__Assignment__
From the line below that contains "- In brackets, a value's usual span" to the line that contains "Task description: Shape", repeat every line exactly, both ends included, and nothing else.

__Records for processing__
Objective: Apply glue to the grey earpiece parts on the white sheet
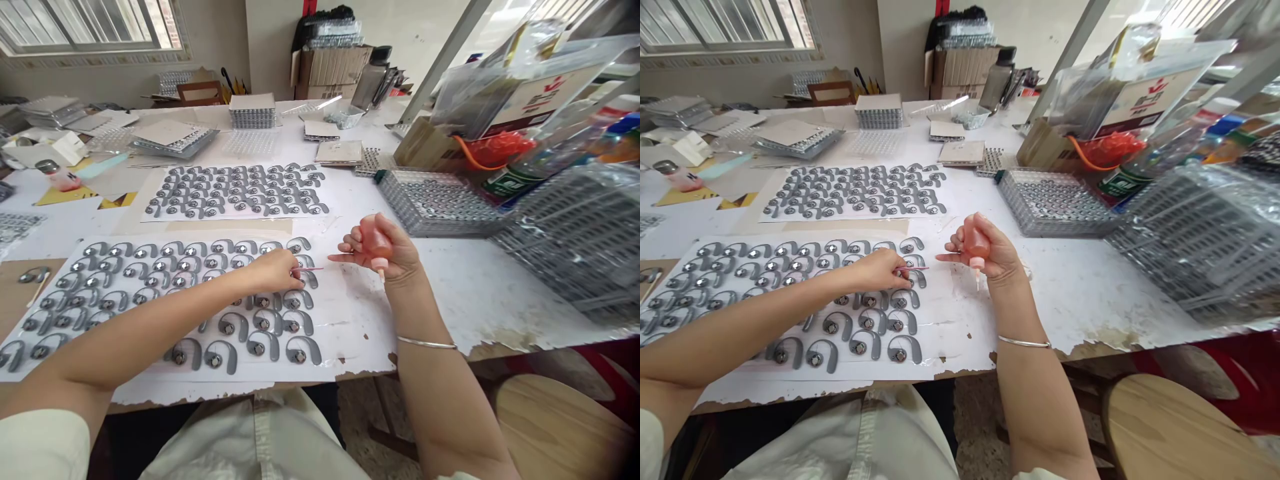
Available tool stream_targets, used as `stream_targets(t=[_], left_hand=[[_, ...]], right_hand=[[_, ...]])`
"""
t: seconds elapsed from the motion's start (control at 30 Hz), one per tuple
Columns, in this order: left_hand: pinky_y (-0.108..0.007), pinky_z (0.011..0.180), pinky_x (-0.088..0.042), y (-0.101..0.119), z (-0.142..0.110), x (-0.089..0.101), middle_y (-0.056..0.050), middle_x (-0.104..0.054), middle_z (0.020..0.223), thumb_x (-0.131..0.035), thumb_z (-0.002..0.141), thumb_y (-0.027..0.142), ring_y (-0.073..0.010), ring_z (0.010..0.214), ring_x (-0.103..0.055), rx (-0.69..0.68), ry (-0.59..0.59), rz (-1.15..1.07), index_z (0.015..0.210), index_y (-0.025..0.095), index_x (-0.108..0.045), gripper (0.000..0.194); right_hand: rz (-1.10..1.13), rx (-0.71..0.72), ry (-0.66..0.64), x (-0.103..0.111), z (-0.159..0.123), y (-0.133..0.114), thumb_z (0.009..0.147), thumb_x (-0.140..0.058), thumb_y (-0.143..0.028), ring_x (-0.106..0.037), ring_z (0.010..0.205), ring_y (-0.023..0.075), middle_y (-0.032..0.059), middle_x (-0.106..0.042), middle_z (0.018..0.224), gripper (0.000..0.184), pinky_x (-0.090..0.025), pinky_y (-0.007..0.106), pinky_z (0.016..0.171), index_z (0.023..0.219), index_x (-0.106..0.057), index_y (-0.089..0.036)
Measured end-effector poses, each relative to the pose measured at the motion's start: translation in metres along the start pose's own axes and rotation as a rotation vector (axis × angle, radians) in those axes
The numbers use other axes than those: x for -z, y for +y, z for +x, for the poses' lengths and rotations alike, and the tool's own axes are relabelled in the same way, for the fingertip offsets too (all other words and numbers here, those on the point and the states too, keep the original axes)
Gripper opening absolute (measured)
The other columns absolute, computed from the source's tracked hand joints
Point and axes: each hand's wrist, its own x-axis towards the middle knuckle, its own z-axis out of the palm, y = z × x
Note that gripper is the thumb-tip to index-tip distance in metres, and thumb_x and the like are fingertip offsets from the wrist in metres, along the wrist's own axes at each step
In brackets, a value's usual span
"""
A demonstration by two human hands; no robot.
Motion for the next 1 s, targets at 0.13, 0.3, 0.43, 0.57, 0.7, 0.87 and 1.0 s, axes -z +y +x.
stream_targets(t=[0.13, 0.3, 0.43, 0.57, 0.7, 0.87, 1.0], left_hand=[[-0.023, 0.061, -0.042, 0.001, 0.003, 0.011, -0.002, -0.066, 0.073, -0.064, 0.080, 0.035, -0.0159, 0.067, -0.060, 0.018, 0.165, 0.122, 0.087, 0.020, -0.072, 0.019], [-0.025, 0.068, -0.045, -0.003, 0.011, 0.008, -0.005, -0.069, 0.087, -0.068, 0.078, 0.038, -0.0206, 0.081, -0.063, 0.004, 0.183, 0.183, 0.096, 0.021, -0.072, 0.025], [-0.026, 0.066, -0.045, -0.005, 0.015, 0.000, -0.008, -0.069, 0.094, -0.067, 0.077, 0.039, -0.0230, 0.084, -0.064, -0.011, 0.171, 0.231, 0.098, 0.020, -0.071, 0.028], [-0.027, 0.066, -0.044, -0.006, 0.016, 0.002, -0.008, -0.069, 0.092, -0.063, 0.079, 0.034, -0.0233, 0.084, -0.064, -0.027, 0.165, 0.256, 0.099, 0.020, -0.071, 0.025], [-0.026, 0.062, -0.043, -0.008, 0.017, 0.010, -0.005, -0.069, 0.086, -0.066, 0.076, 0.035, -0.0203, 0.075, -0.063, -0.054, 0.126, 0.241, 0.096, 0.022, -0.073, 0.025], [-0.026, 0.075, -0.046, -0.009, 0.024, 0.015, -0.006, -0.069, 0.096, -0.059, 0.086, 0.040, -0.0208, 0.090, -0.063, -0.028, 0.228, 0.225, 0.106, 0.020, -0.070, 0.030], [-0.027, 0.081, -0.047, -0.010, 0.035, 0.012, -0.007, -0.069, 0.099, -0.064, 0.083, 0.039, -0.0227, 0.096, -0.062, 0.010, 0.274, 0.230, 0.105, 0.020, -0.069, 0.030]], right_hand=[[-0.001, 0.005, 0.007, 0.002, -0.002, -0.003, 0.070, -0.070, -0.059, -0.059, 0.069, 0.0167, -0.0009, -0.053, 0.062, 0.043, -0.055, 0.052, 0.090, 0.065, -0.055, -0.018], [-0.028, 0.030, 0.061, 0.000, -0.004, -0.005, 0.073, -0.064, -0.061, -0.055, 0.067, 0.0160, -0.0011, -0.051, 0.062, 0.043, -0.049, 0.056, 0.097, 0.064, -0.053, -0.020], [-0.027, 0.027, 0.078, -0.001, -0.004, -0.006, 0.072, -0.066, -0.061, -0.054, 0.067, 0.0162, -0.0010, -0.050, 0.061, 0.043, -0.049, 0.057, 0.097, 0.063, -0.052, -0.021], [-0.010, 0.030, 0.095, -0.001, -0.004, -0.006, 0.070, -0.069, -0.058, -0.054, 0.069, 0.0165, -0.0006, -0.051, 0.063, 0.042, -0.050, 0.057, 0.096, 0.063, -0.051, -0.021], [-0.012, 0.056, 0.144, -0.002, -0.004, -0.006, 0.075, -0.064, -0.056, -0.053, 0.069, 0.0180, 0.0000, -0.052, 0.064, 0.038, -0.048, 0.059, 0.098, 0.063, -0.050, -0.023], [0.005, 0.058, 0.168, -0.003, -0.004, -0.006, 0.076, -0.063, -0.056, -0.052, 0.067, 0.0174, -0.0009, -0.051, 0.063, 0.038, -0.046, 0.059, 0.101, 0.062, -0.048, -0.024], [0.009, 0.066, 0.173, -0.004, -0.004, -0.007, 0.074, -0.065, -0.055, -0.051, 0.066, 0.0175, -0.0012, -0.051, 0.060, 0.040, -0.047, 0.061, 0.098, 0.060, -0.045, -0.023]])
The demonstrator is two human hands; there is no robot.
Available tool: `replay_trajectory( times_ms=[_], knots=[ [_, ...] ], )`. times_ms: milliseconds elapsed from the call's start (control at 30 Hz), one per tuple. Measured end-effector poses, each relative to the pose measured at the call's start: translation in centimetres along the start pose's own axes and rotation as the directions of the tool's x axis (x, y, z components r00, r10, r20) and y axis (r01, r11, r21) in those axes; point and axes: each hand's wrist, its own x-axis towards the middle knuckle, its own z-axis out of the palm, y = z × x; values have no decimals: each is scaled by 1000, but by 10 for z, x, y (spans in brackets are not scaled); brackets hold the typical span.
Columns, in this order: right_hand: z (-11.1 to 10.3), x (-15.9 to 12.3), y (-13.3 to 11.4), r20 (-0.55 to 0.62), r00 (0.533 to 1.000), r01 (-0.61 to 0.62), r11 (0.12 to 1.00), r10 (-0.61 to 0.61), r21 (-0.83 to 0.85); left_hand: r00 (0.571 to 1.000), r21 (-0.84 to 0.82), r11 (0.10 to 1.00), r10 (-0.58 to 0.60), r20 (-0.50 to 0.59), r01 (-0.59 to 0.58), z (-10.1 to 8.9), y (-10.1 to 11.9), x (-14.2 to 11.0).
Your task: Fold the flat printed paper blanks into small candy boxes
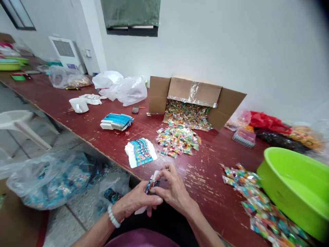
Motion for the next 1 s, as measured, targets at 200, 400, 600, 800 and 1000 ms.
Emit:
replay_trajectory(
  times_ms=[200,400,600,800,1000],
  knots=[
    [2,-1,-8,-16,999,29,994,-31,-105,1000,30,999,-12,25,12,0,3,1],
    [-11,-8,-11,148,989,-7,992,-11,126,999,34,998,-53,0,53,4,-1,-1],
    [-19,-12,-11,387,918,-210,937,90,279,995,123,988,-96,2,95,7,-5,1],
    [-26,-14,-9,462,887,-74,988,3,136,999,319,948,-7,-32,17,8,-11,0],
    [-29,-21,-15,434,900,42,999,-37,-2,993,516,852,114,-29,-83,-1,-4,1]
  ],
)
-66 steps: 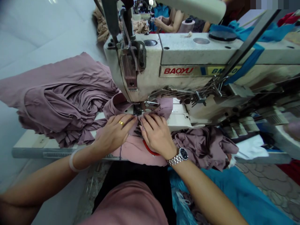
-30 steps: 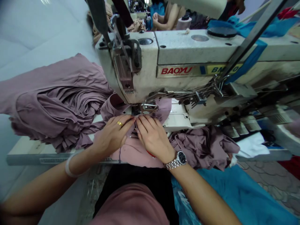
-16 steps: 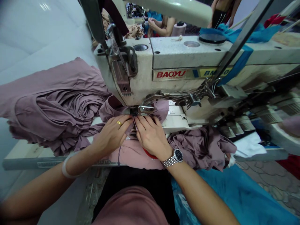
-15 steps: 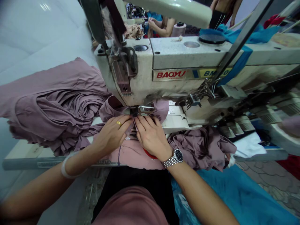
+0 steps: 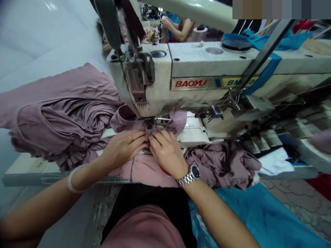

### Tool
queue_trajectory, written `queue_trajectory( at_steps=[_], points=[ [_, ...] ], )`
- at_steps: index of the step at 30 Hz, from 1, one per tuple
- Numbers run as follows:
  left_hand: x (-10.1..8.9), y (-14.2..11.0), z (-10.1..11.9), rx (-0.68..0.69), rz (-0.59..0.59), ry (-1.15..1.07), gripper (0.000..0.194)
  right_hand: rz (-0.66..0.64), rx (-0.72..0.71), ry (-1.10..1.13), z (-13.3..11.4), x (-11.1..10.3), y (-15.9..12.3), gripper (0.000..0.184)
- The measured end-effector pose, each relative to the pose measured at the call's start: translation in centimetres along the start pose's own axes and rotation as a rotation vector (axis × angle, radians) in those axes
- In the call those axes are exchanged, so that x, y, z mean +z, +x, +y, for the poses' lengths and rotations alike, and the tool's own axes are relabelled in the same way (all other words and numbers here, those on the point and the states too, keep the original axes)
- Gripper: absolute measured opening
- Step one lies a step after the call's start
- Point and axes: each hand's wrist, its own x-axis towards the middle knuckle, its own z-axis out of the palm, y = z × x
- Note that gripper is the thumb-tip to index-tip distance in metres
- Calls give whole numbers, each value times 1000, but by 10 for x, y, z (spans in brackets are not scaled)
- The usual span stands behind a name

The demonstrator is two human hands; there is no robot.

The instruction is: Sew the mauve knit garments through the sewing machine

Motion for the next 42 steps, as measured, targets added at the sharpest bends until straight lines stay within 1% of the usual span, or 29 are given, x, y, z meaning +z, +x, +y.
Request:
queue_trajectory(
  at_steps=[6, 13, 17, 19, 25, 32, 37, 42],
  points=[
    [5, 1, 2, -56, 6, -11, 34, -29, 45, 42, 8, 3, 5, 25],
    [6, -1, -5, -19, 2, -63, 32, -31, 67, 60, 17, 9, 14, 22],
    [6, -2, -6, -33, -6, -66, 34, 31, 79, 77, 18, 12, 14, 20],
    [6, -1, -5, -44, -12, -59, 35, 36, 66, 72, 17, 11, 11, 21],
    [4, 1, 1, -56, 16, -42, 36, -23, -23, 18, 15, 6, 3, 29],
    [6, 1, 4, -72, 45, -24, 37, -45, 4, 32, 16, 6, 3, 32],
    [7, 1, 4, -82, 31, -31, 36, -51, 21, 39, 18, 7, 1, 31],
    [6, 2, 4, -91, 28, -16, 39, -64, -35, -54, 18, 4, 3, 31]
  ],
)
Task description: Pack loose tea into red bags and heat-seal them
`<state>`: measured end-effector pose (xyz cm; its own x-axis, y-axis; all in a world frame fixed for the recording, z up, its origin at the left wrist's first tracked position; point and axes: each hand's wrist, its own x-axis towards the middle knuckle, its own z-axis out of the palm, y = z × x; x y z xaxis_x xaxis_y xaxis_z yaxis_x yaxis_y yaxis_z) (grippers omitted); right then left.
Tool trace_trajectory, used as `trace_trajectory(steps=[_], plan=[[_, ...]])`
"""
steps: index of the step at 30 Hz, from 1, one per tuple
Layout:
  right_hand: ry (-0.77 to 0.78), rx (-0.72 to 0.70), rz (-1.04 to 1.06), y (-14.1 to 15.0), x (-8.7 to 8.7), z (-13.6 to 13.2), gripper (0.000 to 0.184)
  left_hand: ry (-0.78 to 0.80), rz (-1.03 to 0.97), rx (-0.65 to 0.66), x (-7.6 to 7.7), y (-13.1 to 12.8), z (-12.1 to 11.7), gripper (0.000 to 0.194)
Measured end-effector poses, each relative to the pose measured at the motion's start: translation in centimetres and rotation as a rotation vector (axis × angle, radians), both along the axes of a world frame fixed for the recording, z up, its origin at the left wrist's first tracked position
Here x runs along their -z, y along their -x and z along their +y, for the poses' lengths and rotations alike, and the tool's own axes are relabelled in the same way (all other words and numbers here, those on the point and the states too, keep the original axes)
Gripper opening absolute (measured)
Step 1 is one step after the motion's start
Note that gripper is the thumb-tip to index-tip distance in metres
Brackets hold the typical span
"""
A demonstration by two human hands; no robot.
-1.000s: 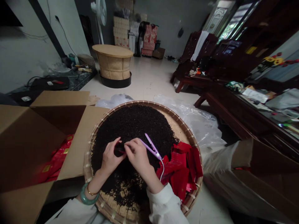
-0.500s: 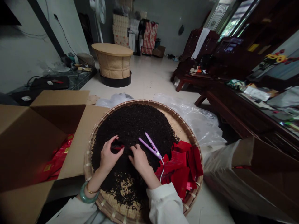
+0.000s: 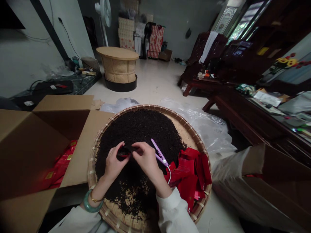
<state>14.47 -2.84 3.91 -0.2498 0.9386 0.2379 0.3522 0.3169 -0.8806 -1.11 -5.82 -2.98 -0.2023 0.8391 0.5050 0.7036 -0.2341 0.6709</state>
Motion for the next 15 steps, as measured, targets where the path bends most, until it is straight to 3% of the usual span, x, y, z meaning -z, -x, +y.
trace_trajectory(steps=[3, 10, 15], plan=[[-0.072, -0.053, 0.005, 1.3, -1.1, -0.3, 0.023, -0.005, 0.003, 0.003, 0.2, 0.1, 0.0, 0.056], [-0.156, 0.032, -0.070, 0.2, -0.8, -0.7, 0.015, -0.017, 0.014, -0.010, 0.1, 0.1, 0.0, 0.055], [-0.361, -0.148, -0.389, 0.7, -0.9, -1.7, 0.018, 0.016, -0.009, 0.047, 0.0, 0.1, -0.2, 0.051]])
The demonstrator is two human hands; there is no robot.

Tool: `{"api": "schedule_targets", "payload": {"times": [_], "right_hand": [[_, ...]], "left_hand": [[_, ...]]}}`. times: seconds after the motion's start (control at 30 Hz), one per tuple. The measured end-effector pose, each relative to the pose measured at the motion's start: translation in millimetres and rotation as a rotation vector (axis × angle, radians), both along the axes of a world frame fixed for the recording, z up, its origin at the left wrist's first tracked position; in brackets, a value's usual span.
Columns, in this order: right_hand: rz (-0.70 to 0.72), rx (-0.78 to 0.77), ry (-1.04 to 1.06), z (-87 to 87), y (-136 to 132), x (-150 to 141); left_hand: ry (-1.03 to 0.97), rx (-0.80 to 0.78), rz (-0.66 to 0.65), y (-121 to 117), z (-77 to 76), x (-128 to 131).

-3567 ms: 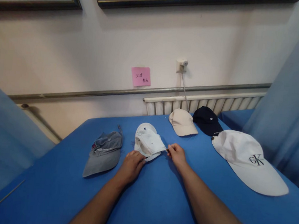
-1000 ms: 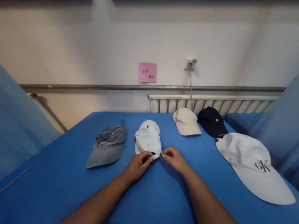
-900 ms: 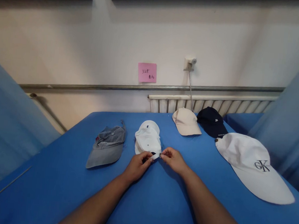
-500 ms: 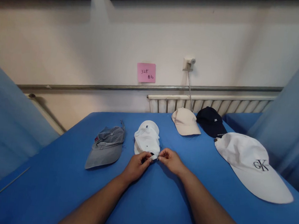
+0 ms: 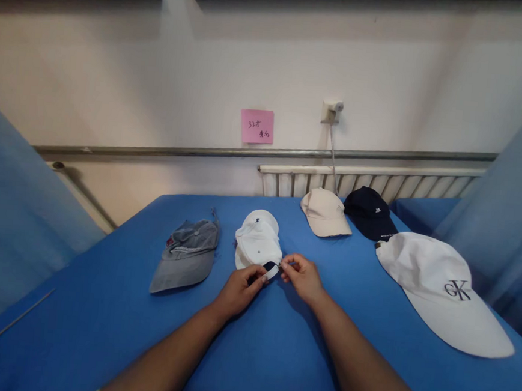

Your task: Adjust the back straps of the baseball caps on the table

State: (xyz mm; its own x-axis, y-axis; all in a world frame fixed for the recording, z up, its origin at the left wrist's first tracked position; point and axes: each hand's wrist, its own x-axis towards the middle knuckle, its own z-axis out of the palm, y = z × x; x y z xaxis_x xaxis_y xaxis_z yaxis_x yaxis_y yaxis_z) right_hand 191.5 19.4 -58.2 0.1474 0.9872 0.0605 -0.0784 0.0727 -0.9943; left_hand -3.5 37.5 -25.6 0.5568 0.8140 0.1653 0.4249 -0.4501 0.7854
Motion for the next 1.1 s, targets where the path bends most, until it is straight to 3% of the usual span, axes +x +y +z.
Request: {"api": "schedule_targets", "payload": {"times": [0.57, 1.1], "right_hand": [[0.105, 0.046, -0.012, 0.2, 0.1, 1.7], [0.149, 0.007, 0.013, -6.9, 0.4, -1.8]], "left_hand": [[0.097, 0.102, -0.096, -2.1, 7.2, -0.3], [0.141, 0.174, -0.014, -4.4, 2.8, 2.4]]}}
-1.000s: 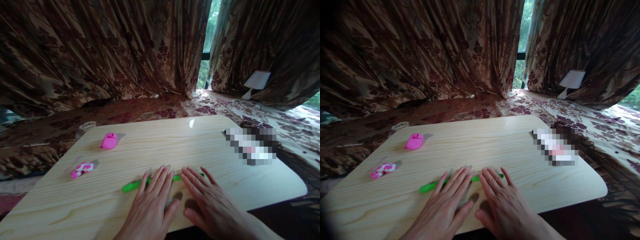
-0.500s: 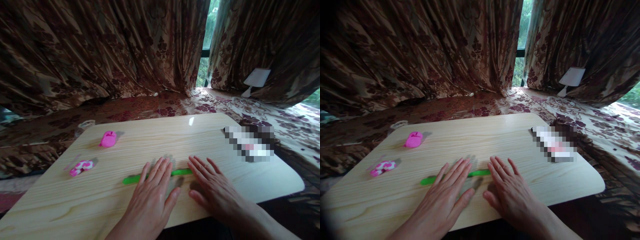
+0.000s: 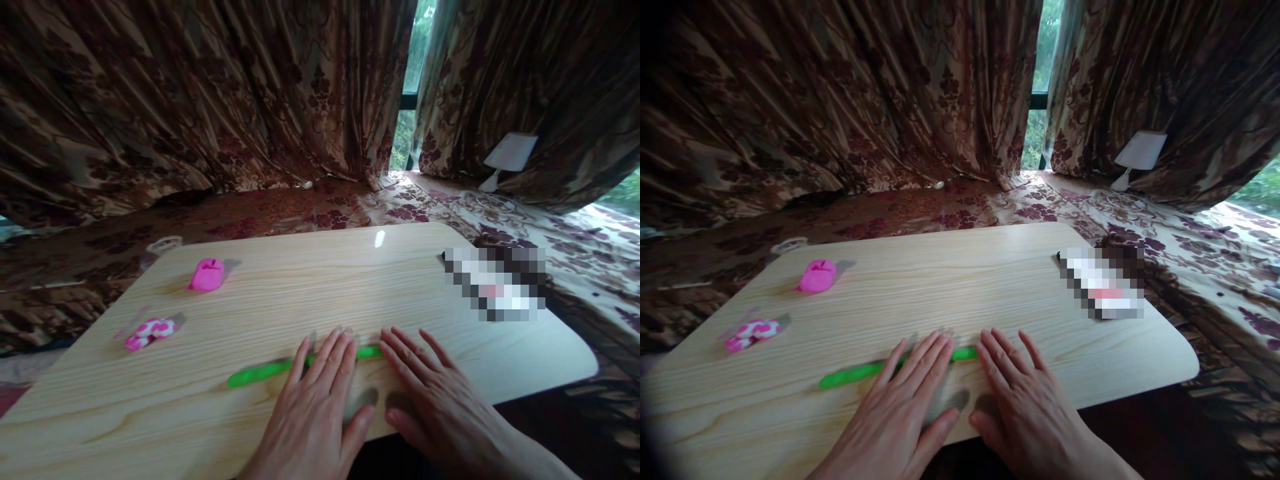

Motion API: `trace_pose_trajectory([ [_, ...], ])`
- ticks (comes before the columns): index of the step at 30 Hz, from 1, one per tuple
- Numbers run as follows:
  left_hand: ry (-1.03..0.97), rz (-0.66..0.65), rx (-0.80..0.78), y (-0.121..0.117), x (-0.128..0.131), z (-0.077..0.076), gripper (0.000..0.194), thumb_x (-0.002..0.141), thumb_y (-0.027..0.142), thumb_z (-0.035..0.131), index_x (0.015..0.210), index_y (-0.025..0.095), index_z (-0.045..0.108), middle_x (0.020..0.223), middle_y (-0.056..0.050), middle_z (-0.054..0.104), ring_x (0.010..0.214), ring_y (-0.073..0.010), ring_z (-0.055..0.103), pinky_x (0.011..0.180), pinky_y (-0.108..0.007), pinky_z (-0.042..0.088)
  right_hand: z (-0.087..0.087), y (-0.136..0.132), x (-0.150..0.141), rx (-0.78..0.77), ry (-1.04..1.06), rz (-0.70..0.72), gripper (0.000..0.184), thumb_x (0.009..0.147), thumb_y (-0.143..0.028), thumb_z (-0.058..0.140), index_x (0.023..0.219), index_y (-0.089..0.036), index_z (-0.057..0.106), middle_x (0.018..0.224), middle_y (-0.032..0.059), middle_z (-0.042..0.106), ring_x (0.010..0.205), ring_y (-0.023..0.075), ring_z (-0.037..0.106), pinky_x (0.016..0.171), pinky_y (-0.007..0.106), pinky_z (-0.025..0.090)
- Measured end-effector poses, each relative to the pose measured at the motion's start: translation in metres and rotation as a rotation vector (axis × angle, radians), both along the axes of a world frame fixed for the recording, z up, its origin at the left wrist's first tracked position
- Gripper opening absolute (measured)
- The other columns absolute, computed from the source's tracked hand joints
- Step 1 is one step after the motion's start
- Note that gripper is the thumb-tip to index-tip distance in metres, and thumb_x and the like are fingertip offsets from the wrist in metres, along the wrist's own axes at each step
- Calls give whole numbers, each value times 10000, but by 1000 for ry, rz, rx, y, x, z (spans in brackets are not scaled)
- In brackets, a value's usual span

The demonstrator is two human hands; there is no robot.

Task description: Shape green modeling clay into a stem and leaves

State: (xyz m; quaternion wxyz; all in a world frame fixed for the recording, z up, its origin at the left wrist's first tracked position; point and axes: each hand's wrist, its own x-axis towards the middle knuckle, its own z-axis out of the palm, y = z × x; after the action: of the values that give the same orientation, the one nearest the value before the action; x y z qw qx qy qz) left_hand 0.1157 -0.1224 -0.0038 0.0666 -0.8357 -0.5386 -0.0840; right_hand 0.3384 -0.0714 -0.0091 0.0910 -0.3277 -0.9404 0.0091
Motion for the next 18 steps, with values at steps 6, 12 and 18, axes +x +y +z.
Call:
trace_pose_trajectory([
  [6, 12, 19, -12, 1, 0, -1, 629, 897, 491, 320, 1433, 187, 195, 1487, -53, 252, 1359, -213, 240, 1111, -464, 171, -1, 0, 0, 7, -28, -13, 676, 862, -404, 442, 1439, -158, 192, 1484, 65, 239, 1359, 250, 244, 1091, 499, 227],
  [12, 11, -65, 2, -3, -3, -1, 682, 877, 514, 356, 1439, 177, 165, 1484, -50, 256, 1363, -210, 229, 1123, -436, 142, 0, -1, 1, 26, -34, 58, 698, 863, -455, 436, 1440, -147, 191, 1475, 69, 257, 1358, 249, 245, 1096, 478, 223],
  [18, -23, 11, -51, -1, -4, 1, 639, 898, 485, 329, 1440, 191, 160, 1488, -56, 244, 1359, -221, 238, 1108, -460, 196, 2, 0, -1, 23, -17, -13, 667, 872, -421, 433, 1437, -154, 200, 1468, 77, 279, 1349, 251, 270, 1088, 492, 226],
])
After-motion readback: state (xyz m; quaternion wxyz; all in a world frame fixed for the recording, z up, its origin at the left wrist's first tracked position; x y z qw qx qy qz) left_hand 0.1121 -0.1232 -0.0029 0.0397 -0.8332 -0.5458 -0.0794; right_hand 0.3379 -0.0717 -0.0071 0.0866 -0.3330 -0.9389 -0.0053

__Answer to the exercise__
- In brackets, a value's usual span

The demonstrator is two human hands; there is no robot.

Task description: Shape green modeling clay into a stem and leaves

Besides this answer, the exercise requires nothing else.